▶ [What you need to do]: Repeat the lines of the data exactly, from the first one through the one that contains "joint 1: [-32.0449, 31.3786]".

▶ [Input data]:
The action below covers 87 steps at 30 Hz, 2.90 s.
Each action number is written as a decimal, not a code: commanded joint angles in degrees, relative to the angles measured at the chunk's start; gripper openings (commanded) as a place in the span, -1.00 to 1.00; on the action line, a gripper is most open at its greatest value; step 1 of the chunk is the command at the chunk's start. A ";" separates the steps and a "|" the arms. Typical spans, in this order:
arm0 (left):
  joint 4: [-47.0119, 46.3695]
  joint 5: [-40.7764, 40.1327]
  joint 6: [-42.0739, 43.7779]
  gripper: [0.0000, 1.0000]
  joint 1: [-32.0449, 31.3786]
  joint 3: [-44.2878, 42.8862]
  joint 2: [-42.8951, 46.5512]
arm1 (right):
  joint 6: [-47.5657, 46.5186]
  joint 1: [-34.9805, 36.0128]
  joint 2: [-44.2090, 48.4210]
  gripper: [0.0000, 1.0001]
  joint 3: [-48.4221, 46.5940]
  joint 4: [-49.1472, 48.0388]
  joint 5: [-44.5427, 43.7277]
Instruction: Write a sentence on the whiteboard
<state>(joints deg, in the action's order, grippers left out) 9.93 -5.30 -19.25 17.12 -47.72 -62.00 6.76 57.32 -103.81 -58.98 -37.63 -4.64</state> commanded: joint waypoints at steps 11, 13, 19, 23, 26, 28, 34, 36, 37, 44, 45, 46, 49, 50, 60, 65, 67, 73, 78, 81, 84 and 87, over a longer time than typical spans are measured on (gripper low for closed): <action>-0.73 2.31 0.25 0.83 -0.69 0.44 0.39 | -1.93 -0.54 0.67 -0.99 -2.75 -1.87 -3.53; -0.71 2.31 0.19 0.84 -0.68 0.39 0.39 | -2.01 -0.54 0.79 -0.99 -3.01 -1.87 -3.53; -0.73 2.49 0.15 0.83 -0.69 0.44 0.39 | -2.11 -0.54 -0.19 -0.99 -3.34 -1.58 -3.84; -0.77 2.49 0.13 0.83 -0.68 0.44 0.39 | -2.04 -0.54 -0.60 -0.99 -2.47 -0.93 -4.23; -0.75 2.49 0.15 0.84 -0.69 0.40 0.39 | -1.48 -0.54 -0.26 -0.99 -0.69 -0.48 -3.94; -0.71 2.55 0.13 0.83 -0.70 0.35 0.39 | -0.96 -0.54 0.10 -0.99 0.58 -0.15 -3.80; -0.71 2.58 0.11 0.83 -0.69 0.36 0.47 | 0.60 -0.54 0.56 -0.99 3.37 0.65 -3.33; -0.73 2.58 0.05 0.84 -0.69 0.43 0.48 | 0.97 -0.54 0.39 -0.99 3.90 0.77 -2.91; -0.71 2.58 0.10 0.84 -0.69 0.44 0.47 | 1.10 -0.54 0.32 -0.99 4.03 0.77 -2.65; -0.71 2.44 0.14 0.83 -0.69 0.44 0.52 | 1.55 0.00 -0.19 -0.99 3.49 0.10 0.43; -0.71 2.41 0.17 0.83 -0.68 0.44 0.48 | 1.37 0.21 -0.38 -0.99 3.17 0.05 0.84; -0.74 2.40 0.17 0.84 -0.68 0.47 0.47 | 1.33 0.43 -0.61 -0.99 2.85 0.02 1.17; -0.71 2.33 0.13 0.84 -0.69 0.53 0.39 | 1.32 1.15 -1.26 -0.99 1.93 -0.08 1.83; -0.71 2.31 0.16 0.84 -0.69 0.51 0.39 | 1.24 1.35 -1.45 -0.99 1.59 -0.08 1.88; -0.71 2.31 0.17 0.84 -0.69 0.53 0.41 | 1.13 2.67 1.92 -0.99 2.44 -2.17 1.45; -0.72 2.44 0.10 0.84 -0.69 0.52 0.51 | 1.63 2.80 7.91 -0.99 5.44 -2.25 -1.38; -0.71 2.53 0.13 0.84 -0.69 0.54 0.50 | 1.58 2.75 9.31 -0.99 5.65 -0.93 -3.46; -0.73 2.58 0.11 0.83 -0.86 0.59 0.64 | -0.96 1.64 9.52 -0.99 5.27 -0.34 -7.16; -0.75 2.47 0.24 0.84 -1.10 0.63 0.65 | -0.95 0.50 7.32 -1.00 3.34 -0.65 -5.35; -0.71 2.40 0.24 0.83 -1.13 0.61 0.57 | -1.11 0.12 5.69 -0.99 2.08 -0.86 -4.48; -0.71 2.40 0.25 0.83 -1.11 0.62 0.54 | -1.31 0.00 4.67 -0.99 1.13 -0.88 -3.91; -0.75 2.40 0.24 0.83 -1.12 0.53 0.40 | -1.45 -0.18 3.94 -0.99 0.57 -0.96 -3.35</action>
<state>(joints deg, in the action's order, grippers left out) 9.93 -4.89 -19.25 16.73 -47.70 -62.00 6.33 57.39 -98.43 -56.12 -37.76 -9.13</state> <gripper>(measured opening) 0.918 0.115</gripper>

▶ [Output for this task]:
The action below covers 87 steps at 30 Hz, 2.90 s.
Each action number is written as a decimal, not a code: commanded joint angles in degrees, relative to the angles measured at the chunk's start; gripper openings (commanded) as a place in the span, -1.00 to 1.00; on the action line, a gripper is most open at its greatest value; step 1 of the chunk is the command at the chunk's start. A ";" separates the steps and a "|" the arms. Typical spans, in this order:
arm0 (left):
  joint 4: [-47.0119, 46.3695]
  joint 5: [-40.7764, 40.1327]
  joint 6: [-42.0739, 43.7779]
  gripper: [0.0000, 1.0000]
  joint 1: [-32.0449, 31.3786]

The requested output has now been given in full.